Instructions to follow> Repeat the lines below exactly as written, please, from the line with "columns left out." to the line with "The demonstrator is", both lines included, and no others.

[Start of section]

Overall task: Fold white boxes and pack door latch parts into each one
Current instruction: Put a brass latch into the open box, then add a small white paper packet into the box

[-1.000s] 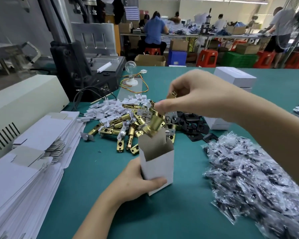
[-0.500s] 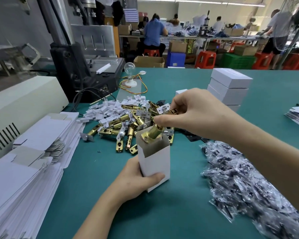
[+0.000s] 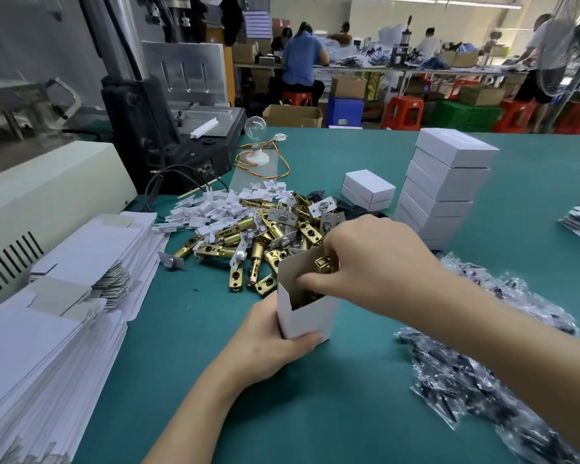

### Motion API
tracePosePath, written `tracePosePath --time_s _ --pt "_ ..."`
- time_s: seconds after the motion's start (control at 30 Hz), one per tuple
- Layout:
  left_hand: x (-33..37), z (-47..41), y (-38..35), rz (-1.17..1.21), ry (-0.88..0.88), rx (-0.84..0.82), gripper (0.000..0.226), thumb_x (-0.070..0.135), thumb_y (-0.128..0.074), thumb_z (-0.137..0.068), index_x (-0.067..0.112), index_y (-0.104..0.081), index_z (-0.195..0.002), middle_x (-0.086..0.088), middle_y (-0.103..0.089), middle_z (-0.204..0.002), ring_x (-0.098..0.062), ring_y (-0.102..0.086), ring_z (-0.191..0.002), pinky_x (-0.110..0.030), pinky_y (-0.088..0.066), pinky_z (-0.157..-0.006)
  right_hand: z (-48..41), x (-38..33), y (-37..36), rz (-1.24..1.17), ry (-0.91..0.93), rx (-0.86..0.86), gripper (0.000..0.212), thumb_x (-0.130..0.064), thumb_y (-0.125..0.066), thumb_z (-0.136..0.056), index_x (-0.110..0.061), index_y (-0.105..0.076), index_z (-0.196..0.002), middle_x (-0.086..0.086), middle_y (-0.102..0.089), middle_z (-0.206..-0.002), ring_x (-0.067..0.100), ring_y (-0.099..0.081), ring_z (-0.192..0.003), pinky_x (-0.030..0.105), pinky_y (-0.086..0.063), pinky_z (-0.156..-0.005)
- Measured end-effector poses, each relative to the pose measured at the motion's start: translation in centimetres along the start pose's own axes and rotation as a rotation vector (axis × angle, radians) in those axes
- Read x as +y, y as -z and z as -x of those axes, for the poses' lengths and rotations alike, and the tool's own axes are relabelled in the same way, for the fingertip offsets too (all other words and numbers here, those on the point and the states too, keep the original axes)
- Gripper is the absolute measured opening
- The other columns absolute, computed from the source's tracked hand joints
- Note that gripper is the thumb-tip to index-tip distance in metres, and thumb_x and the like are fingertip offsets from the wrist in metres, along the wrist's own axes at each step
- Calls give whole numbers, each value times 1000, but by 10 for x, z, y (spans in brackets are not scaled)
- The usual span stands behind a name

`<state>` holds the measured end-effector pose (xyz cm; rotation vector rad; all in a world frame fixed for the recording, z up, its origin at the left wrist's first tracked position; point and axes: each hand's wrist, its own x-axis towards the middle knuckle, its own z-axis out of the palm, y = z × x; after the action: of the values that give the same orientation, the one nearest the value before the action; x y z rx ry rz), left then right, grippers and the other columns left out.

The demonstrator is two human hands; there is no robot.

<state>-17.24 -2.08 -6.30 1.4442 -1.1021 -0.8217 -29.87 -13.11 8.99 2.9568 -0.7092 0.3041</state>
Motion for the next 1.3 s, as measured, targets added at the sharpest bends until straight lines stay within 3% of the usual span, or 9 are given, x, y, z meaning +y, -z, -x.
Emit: tracePosePath --time_s 0.1,0.23,0.37,0.5,0.63,0.87,1.0,1.2,1.3 --pt "0 -1 1 -20 -2 5 36 26 -77 -79 24 -66 -113 0 -68 -97 -14 -61 -85 -31 -49 -71 -1 -6 -1 92 24 -46 59 -68 -61 -84 -18 -39 -62 -3 -43 -63 26 -48 -63 29 -23 -48" --pt "1 -3 1 -13 -17 -15 35 22 -76 -81 20 -66 -115 3 -70 -103 -22 -64 -94 -32 -51 -78 -3 -11 3 128 43 -88 61 -71 -62 -84 -20 -37 -61 -4 -41 -63 17 -38 -56 29 -22 -49" --pt "-1 -2 3 71 10 -33 40 20 -79 -81 25 -66 -118 9 -68 -100 -10 -64 -93 -21 -51 -77 -12 -1 18 37 60 -123 54 -77 -59 -81 -23 -66 -79 -6 -61 -77 20 -60 -74 30 -39 -55" --pt "2 -6 3 94 -26 -78 36 11 -78 -83 21 -67 -117 15 -69 -101 -6 -64 -97 -22 -52 -82 -48 28 34 -193 5 -44 28 -55 -72 -87 -28 -72 -78 -12 -65 -68 0 -58 -66 30 -48 -62" --pt "2 -7 5 91 -30 -100 36 7 -78 -85 29 -68 -113 21 -69 -99 0 -63 -94 -18 -51 -80 -105 43 19 -318 -11 -14 24 -35 -71 -95 -21 -76 -75 -9 -72 -63 5 -69 -59 33 -60 -73" --pt "1 -11 7 168 -15 -160 36 10 -80 -89 36 -71 -113 14 -73 -104 -4 -67 -97 -22 -53 -82 -211 14 -51 -166 41 -208 37 -32 -50 -106 -6 -76 -111 12 -76 -108 30 -68 -100 45 -56 -90" --pt "-6 -13 6 162 8 -171 33 11 -80 -88 30 -70 -114 16 -72 -102 -2 -66 -93 -19 -50 -80 -249 2 -83 0 132 -218 34 -24 -56 -102 -17 -65 -135 6 -66 -132 31 -60 -121 42 -54 -94" --pt "-9 -15 4 172 65 -158 31 10 -80 -87 16 -70 -116 -13 -71 -115 -17 -68 -102 -56 -56 -93 -281 -7 -119 237 185 -179 28 -10 -57 -99 -15 -70 -123 11 -69 -121 37 -65 -108 37 -43 -80" --pt "-9 -16 4 168 82 -153 31 10 -81 -87 17 -70 -115 -16 -70 -116 -23 -69 -101 -61 -54 -96 -283 -6 -122 283 187 -115 29 -4 -58 -96 -15 -71 -120 11 -70 -117 36 -64 -108 39 -39 -89"
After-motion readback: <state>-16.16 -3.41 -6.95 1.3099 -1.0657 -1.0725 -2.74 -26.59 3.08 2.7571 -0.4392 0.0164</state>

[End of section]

Task result>
`<state>` holds the measured end-effector pose (xyz cm; rotation vector rad; all in a world frame fixed for the recording, z up, its origin at the left wrist's first tracked position; point and axes: each hand's wrist, its own x-axis towards the middle knuckle, its own z-axis out of the palm, y = z × x; after the action: of the values that give the same orientation, the one nearest the value before the action; x y z rx ry rz), left then right, grippers and the other columns left out.

The demonstrator is two human hands; there is no robot.

Nothing further is needed for the answer.